▶ ASSIGNMENT
Reproduce exactly, and only, the lines of the material below running from the line bearing "This entry pairs" through the line bearing "Please trace the outline of every instance of the **black". Leave any pictures out.

-------- SOURCE MATERIAL

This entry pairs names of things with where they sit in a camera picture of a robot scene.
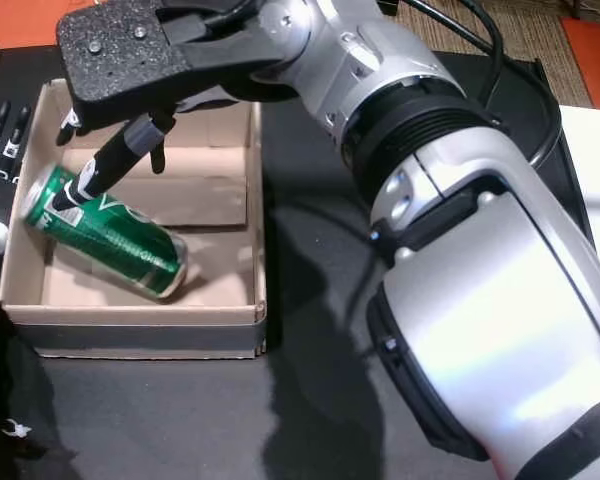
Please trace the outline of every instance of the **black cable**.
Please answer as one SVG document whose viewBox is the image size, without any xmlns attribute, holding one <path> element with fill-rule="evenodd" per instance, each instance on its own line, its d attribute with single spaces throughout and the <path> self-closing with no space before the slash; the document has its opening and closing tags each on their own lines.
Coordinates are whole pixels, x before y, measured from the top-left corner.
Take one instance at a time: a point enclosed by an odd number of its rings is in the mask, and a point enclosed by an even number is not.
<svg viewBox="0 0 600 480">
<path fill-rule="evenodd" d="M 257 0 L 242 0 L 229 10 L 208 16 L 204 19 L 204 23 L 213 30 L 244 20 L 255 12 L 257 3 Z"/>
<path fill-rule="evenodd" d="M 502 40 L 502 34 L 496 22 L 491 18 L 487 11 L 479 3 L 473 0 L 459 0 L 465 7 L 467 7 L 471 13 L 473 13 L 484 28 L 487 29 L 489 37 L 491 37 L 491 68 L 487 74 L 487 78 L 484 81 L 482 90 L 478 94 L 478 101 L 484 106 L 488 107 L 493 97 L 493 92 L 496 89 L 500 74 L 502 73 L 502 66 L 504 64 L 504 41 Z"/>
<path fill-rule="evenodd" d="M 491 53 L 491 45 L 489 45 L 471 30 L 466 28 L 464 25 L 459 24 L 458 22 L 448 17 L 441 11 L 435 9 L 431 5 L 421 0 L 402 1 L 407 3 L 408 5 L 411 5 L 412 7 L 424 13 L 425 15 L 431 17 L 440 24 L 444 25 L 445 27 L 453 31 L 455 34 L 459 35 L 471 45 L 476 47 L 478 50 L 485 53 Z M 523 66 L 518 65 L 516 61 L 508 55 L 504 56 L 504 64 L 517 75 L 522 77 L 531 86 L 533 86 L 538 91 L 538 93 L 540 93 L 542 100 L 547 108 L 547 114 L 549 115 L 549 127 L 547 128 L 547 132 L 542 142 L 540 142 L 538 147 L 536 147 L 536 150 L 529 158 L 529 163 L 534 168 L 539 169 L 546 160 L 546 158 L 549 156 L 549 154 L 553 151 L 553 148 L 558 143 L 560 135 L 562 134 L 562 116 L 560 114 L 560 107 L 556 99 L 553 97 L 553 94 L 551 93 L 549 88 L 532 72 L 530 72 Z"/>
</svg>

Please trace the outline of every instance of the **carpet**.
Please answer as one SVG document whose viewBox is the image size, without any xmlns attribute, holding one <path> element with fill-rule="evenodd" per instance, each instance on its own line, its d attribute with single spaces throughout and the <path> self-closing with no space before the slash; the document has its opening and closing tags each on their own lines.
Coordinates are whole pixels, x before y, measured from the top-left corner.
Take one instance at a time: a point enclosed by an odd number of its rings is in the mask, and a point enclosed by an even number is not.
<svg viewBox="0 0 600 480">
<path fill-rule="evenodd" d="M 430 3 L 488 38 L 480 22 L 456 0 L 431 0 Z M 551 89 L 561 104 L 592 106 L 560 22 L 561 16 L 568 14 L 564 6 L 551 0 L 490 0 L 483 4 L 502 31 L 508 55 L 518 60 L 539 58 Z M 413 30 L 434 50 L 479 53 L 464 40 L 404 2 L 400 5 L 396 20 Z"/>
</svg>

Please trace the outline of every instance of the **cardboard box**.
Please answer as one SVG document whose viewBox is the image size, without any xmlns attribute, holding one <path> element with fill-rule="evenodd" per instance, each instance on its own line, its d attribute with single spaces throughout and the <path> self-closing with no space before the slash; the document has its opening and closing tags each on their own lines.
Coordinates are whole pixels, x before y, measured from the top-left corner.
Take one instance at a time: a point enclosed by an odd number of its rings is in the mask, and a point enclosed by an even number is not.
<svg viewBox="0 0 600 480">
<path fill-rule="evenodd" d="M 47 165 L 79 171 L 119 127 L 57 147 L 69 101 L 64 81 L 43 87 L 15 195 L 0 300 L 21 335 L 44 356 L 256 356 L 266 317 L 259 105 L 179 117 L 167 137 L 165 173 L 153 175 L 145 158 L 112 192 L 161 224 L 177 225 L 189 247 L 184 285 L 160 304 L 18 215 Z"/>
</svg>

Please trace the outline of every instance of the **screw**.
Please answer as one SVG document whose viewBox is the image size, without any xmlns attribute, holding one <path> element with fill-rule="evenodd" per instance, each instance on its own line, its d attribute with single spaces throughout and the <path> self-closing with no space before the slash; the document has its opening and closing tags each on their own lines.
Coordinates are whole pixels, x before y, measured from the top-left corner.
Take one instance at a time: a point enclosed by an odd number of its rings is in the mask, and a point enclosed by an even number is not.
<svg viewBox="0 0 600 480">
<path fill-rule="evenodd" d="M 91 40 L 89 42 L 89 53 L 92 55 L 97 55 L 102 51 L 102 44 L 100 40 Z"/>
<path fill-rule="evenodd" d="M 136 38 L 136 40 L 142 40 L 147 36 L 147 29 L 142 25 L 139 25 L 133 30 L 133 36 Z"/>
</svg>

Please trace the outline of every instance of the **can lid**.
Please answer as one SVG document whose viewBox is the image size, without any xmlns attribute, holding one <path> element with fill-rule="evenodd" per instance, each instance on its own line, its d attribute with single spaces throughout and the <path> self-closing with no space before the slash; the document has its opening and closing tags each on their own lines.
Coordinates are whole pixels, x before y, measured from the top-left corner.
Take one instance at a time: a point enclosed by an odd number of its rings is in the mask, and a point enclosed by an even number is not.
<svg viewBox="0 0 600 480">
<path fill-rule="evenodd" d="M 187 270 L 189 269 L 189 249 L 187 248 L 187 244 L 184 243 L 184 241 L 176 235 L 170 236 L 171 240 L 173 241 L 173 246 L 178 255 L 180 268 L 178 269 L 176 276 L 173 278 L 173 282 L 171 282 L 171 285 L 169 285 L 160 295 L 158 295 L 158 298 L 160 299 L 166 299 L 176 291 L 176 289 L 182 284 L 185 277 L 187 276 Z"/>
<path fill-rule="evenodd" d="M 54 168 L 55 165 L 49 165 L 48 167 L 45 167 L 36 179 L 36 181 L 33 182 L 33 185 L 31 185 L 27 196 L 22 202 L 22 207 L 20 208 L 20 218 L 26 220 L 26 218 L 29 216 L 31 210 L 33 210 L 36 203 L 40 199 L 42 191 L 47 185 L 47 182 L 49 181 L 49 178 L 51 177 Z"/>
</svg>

----------------
-------- SOURCE MATERIAL

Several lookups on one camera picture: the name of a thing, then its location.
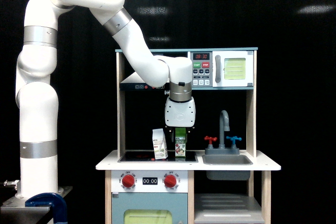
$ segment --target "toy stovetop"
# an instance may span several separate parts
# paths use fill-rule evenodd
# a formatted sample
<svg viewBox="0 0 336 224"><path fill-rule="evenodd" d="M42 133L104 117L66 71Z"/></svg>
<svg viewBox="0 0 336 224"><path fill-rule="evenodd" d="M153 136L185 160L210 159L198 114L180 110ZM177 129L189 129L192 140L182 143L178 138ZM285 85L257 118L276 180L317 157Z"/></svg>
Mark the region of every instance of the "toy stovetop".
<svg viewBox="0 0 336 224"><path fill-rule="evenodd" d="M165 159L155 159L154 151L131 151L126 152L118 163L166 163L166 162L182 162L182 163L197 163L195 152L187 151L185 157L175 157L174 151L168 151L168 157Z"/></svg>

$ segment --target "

----------------

▶ RESPONSE TO THE EXERCISE
This entry pairs names of things with where they sit in a camera picture of a robot scene.
Please trace the outline of every instance of the **black cable**.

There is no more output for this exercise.